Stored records
○ ○ ○ ○ ○
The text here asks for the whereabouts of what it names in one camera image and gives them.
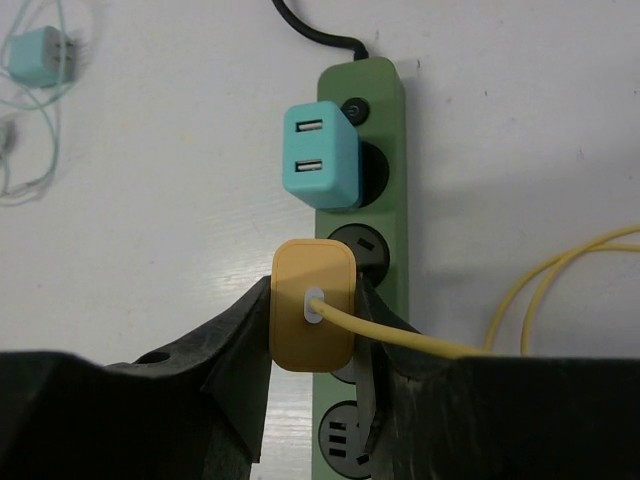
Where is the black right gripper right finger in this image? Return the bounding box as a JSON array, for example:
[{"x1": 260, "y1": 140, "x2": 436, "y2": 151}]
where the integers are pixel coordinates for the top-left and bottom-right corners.
[{"x1": 352, "y1": 277, "x2": 640, "y2": 480}]

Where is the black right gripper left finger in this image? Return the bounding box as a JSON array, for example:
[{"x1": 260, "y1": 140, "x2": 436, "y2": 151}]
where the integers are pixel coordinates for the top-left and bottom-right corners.
[{"x1": 1, "y1": 278, "x2": 272, "y2": 479}]

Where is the yellow charger plug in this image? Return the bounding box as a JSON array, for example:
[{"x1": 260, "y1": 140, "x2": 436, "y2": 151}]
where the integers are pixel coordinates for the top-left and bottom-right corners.
[{"x1": 269, "y1": 239, "x2": 357, "y2": 373}]

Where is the teal dual usb charger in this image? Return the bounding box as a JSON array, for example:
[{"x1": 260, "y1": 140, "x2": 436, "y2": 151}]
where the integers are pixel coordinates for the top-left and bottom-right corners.
[{"x1": 282, "y1": 101, "x2": 362, "y2": 210}]

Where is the green power strip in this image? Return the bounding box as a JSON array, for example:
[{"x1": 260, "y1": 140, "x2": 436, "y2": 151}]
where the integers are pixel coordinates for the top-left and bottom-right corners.
[{"x1": 311, "y1": 57, "x2": 409, "y2": 479}]

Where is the black power cord with plug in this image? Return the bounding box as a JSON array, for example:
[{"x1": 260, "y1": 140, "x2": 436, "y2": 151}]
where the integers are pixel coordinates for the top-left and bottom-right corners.
[{"x1": 271, "y1": 0, "x2": 372, "y2": 61}]

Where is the teal charger plug with cable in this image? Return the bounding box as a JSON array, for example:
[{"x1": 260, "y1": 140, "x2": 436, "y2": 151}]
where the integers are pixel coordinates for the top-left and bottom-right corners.
[{"x1": 1, "y1": 1, "x2": 79, "y2": 207}]

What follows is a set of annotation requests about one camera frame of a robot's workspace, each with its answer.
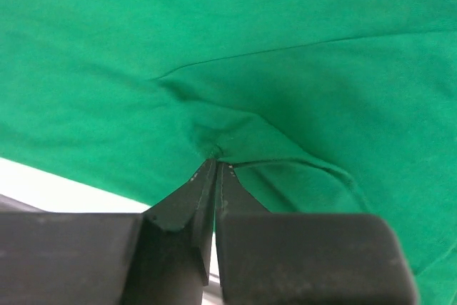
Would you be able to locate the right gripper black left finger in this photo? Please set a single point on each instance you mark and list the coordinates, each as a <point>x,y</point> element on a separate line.
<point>191,208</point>

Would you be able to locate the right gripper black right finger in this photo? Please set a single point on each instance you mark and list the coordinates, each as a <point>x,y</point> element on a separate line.
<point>245,239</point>

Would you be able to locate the green t shirt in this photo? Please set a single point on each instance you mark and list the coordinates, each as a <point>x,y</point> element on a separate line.
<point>323,105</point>

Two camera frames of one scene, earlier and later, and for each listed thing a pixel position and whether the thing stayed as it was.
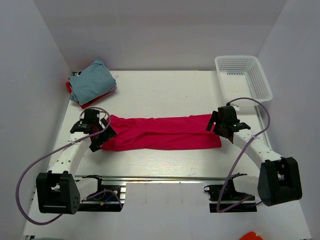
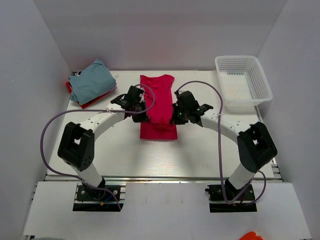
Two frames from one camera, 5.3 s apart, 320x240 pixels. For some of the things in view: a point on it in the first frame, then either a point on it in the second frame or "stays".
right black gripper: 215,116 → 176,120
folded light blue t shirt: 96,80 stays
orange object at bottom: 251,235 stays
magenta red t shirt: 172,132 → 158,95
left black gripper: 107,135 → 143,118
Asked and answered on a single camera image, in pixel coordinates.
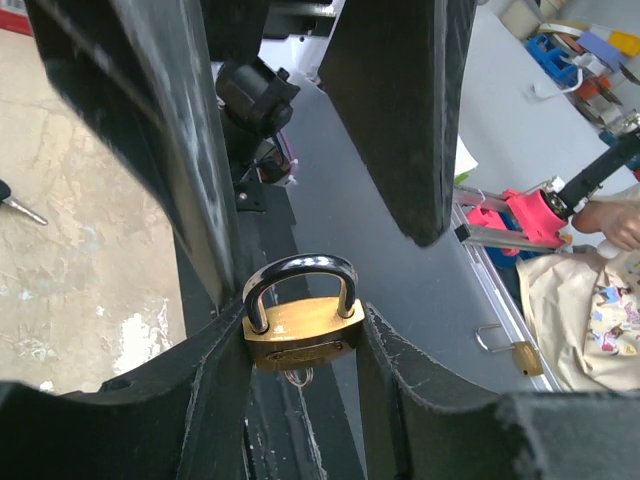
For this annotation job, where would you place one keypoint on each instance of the bunch of black keys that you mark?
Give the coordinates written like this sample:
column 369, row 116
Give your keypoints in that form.
column 8, row 199

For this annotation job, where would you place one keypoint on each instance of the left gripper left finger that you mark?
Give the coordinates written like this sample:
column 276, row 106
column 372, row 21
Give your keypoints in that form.
column 178, row 416

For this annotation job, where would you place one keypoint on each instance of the cluttered parts bins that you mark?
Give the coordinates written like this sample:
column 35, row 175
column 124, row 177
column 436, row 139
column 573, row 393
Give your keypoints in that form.
column 589, row 52

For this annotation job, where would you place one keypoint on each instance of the brass padlock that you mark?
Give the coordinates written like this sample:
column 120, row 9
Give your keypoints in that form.
column 307, row 332

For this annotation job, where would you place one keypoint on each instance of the operator hand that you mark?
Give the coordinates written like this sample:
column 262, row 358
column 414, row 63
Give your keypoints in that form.
column 618, row 221

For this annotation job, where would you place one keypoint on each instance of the aluminium frame rail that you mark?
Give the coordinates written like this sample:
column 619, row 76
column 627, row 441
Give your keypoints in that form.
column 505, row 300

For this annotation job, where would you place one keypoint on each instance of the red box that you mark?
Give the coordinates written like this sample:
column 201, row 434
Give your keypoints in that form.
column 14, row 17

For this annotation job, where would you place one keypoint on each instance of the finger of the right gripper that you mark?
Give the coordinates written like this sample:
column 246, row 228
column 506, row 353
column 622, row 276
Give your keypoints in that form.
column 138, row 75
column 394, row 72

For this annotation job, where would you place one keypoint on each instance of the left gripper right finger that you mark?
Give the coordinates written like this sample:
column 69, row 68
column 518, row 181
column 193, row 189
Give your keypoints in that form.
column 420, row 420

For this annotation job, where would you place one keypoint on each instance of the operator patterned beige clothing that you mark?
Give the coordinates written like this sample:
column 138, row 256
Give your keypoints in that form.
column 583, row 310

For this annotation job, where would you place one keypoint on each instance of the pink black teleoperation handle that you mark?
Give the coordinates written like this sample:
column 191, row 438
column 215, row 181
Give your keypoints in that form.
column 532, row 221

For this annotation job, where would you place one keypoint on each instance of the spare brass padlock outside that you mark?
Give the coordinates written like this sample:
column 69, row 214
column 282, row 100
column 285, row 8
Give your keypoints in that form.
column 523, row 353

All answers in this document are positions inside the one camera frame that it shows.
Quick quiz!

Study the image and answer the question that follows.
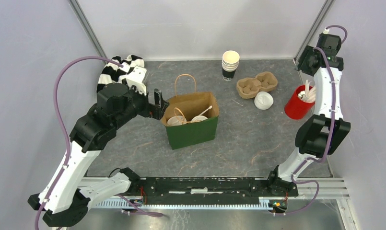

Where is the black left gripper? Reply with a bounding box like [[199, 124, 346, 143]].
[[113, 78, 170, 129]]

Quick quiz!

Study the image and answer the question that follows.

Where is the green brown paper bag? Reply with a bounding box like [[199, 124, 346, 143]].
[[161, 74, 220, 150]]

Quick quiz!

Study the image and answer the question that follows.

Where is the single white straw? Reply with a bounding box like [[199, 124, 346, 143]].
[[196, 105, 212, 117]]

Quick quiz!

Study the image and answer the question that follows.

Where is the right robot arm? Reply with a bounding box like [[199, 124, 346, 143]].
[[266, 31, 351, 196]]

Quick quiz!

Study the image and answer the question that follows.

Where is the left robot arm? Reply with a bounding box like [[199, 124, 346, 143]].
[[28, 83, 169, 227]]

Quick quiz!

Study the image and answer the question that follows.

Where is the white wrapped straws bundle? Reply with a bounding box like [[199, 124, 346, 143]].
[[297, 80, 316, 103]]

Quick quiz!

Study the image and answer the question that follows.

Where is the red cup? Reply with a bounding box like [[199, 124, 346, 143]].
[[284, 85, 315, 120]]

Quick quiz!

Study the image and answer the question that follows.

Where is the black white striped cloth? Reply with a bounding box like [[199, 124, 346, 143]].
[[96, 55, 145, 93]]

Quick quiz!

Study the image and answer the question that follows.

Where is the brown cardboard cup carrier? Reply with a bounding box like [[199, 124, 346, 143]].
[[236, 71, 278, 99]]

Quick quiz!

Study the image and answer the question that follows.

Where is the stack of paper cups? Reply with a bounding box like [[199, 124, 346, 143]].
[[222, 50, 240, 81]]

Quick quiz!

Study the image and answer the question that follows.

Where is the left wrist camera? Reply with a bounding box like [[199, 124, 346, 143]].
[[125, 66, 147, 96]]

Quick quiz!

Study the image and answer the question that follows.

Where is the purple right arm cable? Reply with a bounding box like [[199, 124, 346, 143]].
[[273, 25, 349, 217]]

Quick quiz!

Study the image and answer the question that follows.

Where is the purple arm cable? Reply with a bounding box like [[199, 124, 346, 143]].
[[34, 56, 165, 230], [273, 25, 349, 217]]

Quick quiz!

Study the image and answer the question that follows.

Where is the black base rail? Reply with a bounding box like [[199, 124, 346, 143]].
[[120, 168, 299, 205]]

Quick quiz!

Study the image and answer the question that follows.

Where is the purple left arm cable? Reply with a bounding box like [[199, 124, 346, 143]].
[[34, 56, 165, 230]]

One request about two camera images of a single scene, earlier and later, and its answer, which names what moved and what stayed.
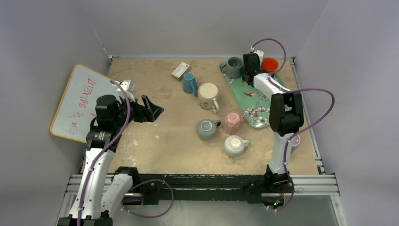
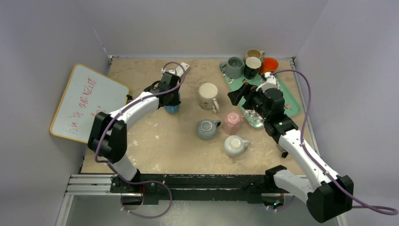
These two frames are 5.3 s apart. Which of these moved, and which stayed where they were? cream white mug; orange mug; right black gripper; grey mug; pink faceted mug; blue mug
Moved: blue mug; right black gripper
Stayed: grey mug; pink faceted mug; orange mug; cream white mug
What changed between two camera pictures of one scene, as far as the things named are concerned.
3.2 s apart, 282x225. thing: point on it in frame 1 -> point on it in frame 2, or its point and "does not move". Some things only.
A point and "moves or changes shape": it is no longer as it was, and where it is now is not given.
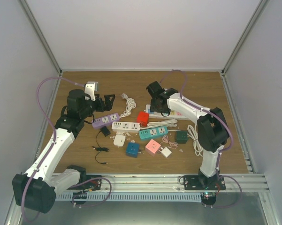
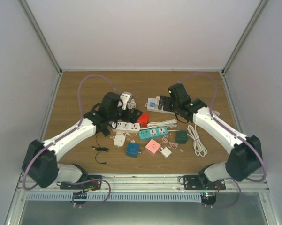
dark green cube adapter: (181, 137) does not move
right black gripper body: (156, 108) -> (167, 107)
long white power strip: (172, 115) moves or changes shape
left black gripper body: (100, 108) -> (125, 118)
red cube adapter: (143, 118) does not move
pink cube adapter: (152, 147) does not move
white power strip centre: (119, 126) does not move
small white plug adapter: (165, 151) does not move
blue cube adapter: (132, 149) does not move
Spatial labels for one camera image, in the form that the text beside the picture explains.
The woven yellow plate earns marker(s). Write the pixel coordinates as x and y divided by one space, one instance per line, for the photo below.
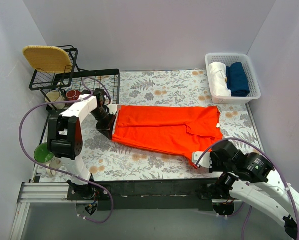
49 59

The cream mug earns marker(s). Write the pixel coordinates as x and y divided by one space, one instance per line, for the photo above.
56 99

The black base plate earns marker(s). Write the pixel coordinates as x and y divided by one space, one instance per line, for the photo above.
200 194

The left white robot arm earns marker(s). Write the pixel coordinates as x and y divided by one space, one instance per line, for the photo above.
65 138

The rolled blue t shirt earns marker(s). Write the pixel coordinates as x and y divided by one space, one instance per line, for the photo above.
237 81

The aluminium frame rail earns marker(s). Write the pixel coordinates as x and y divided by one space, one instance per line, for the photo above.
58 192

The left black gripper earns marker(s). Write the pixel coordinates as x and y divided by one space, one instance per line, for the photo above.
108 123

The green floral mug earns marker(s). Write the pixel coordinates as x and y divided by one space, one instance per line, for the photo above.
47 158

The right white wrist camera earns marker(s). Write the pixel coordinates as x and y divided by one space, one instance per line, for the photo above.
202 160

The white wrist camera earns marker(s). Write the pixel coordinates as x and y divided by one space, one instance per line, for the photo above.
113 109
202 160

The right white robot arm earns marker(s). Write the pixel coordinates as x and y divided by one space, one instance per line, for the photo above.
276 199

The floral table mat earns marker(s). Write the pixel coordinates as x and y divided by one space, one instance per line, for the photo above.
110 161

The rolled white t shirt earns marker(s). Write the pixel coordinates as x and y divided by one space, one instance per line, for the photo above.
218 76

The red mug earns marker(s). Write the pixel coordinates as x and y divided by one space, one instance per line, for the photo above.
73 95

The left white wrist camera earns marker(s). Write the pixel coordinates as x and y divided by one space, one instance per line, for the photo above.
113 109

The black wire dish rack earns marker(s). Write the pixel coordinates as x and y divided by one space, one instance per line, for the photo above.
59 80

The orange t shirt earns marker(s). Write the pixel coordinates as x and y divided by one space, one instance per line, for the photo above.
169 130

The white plastic basket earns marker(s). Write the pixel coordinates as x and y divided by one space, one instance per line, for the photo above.
228 59

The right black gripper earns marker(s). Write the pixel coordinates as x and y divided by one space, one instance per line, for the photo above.
213 161

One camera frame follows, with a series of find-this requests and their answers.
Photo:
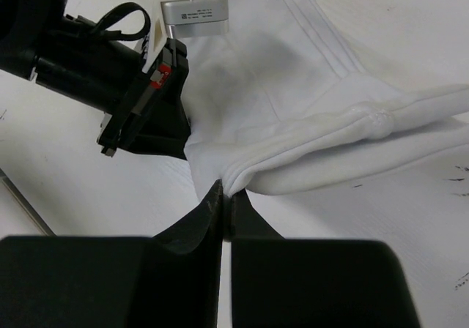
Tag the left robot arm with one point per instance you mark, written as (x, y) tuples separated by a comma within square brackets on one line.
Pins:
[(105, 69)]

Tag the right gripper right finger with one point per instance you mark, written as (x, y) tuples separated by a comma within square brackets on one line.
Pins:
[(283, 282)]

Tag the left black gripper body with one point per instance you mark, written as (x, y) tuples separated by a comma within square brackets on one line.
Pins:
[(150, 119)]

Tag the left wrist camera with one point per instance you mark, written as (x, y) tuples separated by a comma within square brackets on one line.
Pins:
[(181, 19)]

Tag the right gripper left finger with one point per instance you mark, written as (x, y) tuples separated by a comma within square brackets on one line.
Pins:
[(168, 280)]

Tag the white skirt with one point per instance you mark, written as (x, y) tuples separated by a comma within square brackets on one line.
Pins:
[(281, 105)]

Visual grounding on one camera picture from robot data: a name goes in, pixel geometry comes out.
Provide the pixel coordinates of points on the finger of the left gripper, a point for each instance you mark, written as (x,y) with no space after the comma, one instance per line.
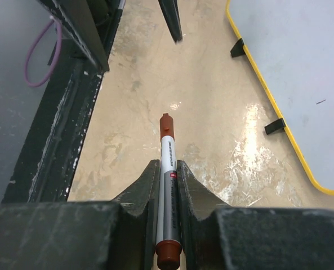
(170,12)

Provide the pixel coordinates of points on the yellow framed whiteboard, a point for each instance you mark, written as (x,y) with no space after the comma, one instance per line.
(290,45)

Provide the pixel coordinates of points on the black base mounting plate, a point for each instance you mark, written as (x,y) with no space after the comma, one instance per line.
(47,163)

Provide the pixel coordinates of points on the red white marker pen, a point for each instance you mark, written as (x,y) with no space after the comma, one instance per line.
(168,235)

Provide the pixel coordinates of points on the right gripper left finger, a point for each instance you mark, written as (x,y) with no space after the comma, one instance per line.
(115,234)

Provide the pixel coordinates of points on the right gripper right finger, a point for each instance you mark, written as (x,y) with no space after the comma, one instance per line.
(216,235)

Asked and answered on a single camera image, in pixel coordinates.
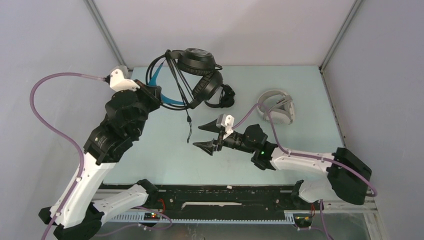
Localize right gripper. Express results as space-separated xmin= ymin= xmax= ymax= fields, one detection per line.
xmin=193 ymin=118 xmax=256 ymax=157

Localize blue black headphones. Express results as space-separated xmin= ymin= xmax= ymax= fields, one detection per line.
xmin=145 ymin=48 xmax=224 ymax=111

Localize white headphones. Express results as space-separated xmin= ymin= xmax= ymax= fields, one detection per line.
xmin=256 ymin=89 xmax=295 ymax=125

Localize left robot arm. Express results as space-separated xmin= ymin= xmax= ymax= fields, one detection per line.
xmin=38 ymin=80 xmax=162 ymax=240

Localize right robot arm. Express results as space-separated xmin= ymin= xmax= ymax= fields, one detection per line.
xmin=193 ymin=115 xmax=372 ymax=209

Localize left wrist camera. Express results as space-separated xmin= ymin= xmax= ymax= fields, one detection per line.
xmin=104 ymin=65 xmax=140 ymax=92

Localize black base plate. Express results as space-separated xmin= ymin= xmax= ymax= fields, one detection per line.
xmin=142 ymin=184 xmax=320 ymax=220

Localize aluminium frame rail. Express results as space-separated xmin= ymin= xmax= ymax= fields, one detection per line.
xmin=82 ymin=0 xmax=133 ymax=150

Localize white cable duct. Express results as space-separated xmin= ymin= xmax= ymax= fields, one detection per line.
xmin=109 ymin=211 xmax=295 ymax=225

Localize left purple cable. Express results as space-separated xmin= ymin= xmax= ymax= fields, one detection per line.
xmin=29 ymin=72 xmax=110 ymax=240

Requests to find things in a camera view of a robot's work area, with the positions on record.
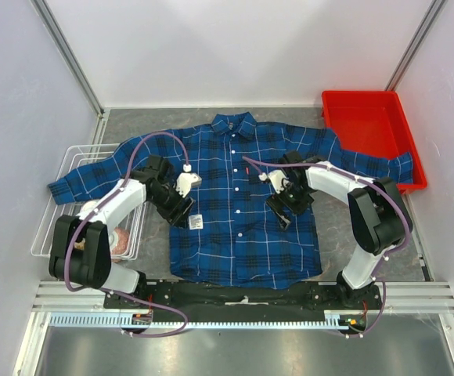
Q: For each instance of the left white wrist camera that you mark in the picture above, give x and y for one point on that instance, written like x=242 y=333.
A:
x=187 y=180

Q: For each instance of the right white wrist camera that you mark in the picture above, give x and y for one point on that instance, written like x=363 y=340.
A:
x=277 y=178

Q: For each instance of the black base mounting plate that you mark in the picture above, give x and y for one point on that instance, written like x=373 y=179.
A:
x=303 y=300

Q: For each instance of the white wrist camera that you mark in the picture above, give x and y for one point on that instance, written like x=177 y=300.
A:
x=277 y=178
x=187 y=180

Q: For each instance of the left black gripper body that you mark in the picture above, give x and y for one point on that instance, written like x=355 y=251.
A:
x=167 y=202

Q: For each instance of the pink patterned ceramic bowl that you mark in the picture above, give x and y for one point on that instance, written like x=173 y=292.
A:
x=119 y=243

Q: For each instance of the aluminium slotted rail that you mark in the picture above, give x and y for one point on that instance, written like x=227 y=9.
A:
x=329 y=321

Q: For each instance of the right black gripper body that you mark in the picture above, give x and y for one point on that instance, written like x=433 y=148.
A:
x=296 y=200

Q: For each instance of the blue plaid shirt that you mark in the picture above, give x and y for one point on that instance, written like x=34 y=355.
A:
x=236 y=239

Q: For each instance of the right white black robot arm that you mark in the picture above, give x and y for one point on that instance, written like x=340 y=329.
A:
x=380 y=222

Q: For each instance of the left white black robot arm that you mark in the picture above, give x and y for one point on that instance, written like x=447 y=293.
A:
x=81 y=243

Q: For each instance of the white ceramic bowl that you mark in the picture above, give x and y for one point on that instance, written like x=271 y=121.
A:
x=88 y=206

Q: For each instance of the red plastic bin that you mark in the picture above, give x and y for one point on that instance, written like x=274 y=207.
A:
x=373 y=123

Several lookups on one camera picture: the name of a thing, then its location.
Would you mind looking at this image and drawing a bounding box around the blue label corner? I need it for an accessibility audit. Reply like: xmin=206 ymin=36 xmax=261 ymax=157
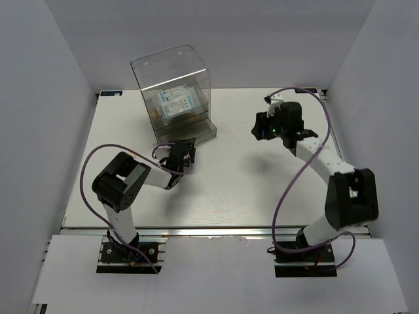
xmin=100 ymin=90 xmax=122 ymax=97
xmin=294 ymin=88 xmax=318 ymax=94

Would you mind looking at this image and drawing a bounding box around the clear acrylic drawer organizer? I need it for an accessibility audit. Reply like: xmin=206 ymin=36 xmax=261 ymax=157
xmin=130 ymin=44 xmax=217 ymax=145

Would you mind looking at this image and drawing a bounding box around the aluminium rail table edge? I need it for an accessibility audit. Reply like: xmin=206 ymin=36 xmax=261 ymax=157
xmin=62 ymin=225 xmax=371 ymax=239

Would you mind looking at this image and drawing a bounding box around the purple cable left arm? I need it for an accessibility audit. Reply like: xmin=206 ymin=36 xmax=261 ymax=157
xmin=80 ymin=143 xmax=174 ymax=274

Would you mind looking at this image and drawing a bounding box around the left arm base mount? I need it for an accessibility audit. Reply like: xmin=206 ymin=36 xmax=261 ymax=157
xmin=96 ymin=237 xmax=166 ymax=275

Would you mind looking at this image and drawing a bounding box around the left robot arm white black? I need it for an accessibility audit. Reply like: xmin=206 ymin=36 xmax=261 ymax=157
xmin=92 ymin=137 xmax=196 ymax=261

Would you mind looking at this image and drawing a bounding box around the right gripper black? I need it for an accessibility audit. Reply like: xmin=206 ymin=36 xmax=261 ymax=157
xmin=251 ymin=108 xmax=287 ymax=141

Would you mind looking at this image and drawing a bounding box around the blue label left corner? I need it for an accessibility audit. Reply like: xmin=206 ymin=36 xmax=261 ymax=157
xmin=100 ymin=90 xmax=122 ymax=97

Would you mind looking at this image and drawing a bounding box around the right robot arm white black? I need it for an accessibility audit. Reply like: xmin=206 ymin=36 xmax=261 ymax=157
xmin=251 ymin=101 xmax=379 ymax=261

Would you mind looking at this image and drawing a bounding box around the white blue packet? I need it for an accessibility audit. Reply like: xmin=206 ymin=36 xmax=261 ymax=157
xmin=152 ymin=97 xmax=191 ymax=126
xmin=157 ymin=85 xmax=197 ymax=117

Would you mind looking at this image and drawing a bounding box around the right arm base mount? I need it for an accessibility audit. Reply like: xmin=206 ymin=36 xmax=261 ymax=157
xmin=266 ymin=234 xmax=337 ymax=279

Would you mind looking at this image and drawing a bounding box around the blue label right corner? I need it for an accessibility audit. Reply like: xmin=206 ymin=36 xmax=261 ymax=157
○ ○ ○ ○ ○
All lines of the records above that carry the word "names" should be listed.

The text here asks for the whereabouts of what it names in one camera image and gives them.
One request about two camera images of a single scene, earlier and later, and its answer, which names what moved and what stayed.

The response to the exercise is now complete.